*** Opening of Input data ***
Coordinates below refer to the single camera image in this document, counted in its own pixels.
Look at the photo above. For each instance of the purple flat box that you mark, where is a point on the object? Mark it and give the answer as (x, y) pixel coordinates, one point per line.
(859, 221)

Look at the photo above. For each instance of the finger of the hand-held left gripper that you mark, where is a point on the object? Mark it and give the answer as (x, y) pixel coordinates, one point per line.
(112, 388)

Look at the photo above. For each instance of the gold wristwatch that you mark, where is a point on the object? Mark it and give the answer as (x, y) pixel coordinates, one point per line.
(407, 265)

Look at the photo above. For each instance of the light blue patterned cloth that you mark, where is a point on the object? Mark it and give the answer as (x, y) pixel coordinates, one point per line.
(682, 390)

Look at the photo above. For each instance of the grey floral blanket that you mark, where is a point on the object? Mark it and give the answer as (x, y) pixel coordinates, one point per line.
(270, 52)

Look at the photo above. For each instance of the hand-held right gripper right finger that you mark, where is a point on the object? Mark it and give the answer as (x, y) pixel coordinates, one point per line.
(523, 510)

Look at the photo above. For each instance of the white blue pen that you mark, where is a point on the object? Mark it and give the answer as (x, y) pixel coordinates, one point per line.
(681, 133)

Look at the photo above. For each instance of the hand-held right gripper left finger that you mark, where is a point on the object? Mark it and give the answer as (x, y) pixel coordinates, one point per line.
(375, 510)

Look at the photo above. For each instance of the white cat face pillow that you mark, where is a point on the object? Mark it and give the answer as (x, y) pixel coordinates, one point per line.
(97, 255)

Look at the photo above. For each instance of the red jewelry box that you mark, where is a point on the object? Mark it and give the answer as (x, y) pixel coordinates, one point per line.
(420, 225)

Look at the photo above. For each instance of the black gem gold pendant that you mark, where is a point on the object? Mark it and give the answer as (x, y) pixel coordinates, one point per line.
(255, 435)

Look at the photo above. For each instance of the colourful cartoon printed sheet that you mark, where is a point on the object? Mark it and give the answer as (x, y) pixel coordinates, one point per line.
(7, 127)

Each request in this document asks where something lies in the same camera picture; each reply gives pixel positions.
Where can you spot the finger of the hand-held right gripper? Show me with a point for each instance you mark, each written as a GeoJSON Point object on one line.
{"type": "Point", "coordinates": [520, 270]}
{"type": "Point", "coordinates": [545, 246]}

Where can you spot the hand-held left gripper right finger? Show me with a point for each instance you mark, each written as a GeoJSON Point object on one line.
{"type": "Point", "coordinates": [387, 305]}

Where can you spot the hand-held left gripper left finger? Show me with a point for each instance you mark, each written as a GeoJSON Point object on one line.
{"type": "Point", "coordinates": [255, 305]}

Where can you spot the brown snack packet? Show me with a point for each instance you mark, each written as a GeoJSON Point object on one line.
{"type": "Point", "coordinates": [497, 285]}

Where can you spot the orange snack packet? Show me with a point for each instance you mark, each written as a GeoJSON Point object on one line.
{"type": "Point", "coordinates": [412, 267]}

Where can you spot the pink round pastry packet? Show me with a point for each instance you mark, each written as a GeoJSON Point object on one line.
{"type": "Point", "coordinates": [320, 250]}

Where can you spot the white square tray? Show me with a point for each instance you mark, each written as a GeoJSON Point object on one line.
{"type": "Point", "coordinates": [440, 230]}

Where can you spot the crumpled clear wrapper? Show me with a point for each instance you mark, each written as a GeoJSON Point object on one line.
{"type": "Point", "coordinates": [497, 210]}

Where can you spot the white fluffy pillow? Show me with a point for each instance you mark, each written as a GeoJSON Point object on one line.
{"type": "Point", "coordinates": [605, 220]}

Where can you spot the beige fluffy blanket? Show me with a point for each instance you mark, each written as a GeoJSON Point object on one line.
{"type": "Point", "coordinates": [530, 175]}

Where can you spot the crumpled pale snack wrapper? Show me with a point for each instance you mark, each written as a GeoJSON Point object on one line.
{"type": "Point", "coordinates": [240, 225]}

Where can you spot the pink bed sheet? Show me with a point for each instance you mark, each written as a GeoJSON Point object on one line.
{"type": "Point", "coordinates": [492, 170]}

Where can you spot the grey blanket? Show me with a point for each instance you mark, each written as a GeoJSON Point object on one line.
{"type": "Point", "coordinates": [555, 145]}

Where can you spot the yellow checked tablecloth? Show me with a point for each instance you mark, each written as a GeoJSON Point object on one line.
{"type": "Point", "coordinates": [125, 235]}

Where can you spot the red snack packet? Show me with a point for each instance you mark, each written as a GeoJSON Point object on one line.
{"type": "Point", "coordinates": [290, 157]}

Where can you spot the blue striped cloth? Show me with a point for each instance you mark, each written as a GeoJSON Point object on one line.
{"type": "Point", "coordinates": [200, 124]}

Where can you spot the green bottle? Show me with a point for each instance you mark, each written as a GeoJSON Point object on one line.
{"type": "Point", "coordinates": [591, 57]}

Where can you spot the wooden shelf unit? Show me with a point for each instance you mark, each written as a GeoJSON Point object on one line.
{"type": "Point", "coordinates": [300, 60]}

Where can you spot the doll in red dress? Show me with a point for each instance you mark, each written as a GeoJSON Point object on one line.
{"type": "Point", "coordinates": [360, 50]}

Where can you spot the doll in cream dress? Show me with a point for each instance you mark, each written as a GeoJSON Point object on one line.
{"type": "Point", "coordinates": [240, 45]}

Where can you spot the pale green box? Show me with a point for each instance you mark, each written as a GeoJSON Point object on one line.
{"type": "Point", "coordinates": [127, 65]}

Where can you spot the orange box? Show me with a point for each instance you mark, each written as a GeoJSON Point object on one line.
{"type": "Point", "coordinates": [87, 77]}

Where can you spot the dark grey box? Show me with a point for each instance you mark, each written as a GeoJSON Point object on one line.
*** Close of Input data ***
## [Task to carry out]
Return all the lines shown above, precisely as they stand.

## [Response to the task]
Coordinates below refer to the single camera image in this document, counted in its own pixels.
Look at the photo above. For each instance of the purple flat box that you mark, where is a point on the object? Mark it and give the answer as (x, y) pixel coordinates, one point per line.
(859, 221)

Look at the photo above. For each instance of the finger of the hand-held left gripper that you mark, where is a point on the object? Mark it and give the answer as (x, y) pixel coordinates, one point per line.
(112, 388)

Look at the photo above. For each instance of the gold wristwatch that you mark, where is a point on the object? Mark it and give the answer as (x, y) pixel coordinates, one point per line.
(407, 265)

Look at the photo above. For each instance of the light blue patterned cloth that you mark, where is a point on the object? Mark it and give the answer as (x, y) pixel coordinates, one point per line.
(682, 390)

Look at the photo above. For each instance of the grey floral blanket that you mark, where is a point on the object? Mark it and give the answer as (x, y) pixel coordinates, one point per line.
(270, 52)

Look at the photo above. For each instance of the hand-held right gripper right finger that you mark, where is a point on the object? Mark it and give the answer as (x, y) pixel coordinates, one point per line.
(523, 510)

Look at the photo above. For each instance of the white blue pen that you mark, where is a point on the object? Mark it and give the answer as (x, y) pixel coordinates, one point per line.
(681, 133)

Look at the photo above. For each instance of the hand-held right gripper left finger that you mark, where is a point on the object? Mark it and give the answer as (x, y) pixel coordinates, one point per line.
(375, 510)

Look at the photo above. For each instance of the white cat face pillow that you mark, where is a point on the object? Mark it and give the answer as (x, y) pixel coordinates, one point per line.
(97, 255)

Look at the photo above. For each instance of the red jewelry box that you mark, where is a point on the object? Mark it and give the answer as (x, y) pixel coordinates, one point per line.
(420, 225)

Look at the photo above. For each instance of the black gem gold pendant that you mark, where is a point on the object? Mark it and give the answer as (x, y) pixel coordinates, one point per line.
(255, 435)

Look at the photo above. For each instance of the colourful cartoon printed sheet that you mark, where is a point on the object? Mark it and give the answer as (x, y) pixel coordinates, one point per line.
(7, 127)

Each request in this document asks where something lies in the same camera picture; each reply gives pixel positions.
Where can you spot the finger of the hand-held right gripper? Show me with a point for each instance you mark, each written as a GeoJSON Point object on one line.
{"type": "Point", "coordinates": [520, 270]}
{"type": "Point", "coordinates": [545, 246]}

Where can you spot the hand-held left gripper right finger? Show me with a point for each instance you mark, each written as a GeoJSON Point object on one line.
{"type": "Point", "coordinates": [387, 305]}

Where can you spot the hand-held left gripper left finger? Show me with a point for each instance you mark, each written as a GeoJSON Point object on one line.
{"type": "Point", "coordinates": [255, 305]}

Where can you spot the brown snack packet? Show me with a point for each instance you mark, each written as a GeoJSON Point object on one line.
{"type": "Point", "coordinates": [497, 285]}

Where can you spot the orange snack packet? Show me with a point for each instance you mark, each written as a GeoJSON Point object on one line.
{"type": "Point", "coordinates": [412, 267]}

Where can you spot the pink round pastry packet? Show me with a point for each instance you mark, each written as a GeoJSON Point object on one line.
{"type": "Point", "coordinates": [320, 250]}

Where can you spot the white square tray? Show me with a point for each instance you mark, each written as a GeoJSON Point object on one line.
{"type": "Point", "coordinates": [440, 230]}

Where can you spot the crumpled clear wrapper? Show me with a point for each instance you mark, each written as a GeoJSON Point object on one line.
{"type": "Point", "coordinates": [497, 210]}

Where can you spot the white fluffy pillow? Show me with a point for each instance you mark, each written as a GeoJSON Point object on one line.
{"type": "Point", "coordinates": [605, 220]}

Where can you spot the beige fluffy blanket? Show me with a point for each instance you mark, each written as a GeoJSON Point object on one line.
{"type": "Point", "coordinates": [530, 175]}

Where can you spot the crumpled pale snack wrapper? Show me with a point for each instance you mark, each written as a GeoJSON Point object on one line.
{"type": "Point", "coordinates": [240, 225]}

Where can you spot the pink bed sheet? Show me with a point for each instance you mark, each written as a GeoJSON Point object on one line.
{"type": "Point", "coordinates": [492, 170]}

Where can you spot the grey blanket? Show me with a point for each instance you mark, each written as a GeoJSON Point object on one line.
{"type": "Point", "coordinates": [555, 145]}

Where can you spot the yellow checked tablecloth? Show me with a point for each instance you mark, each written as a GeoJSON Point object on one line.
{"type": "Point", "coordinates": [125, 235]}

Where can you spot the red snack packet? Show me with a point for each instance you mark, each written as a GeoJSON Point object on one line.
{"type": "Point", "coordinates": [290, 157]}

Where can you spot the blue striped cloth? Show me with a point for each instance you mark, each written as a GeoJSON Point object on one line.
{"type": "Point", "coordinates": [200, 124]}

Where can you spot the green bottle? Show me with a point for each instance you mark, each written as a GeoJSON Point object on one line.
{"type": "Point", "coordinates": [591, 57]}

Where can you spot the wooden shelf unit? Show me with a point for each instance you mark, each written as a GeoJSON Point object on one line.
{"type": "Point", "coordinates": [300, 60]}

Where can you spot the doll in red dress? Show me with a point for each instance you mark, each written as a GeoJSON Point object on one line.
{"type": "Point", "coordinates": [360, 50]}

Where can you spot the doll in cream dress? Show me with a point for each instance you mark, each written as a GeoJSON Point object on one line.
{"type": "Point", "coordinates": [240, 45]}

Where can you spot the pale green box? Show me with a point for each instance you mark, each written as a GeoJSON Point object on one line.
{"type": "Point", "coordinates": [127, 65]}

Where can you spot the orange box? Show me with a point for each instance you mark, each written as a GeoJSON Point object on one line.
{"type": "Point", "coordinates": [87, 77]}

Where can you spot the dark grey box? Show me with a point for each instance you mark, each written as a GeoJSON Point object on one line.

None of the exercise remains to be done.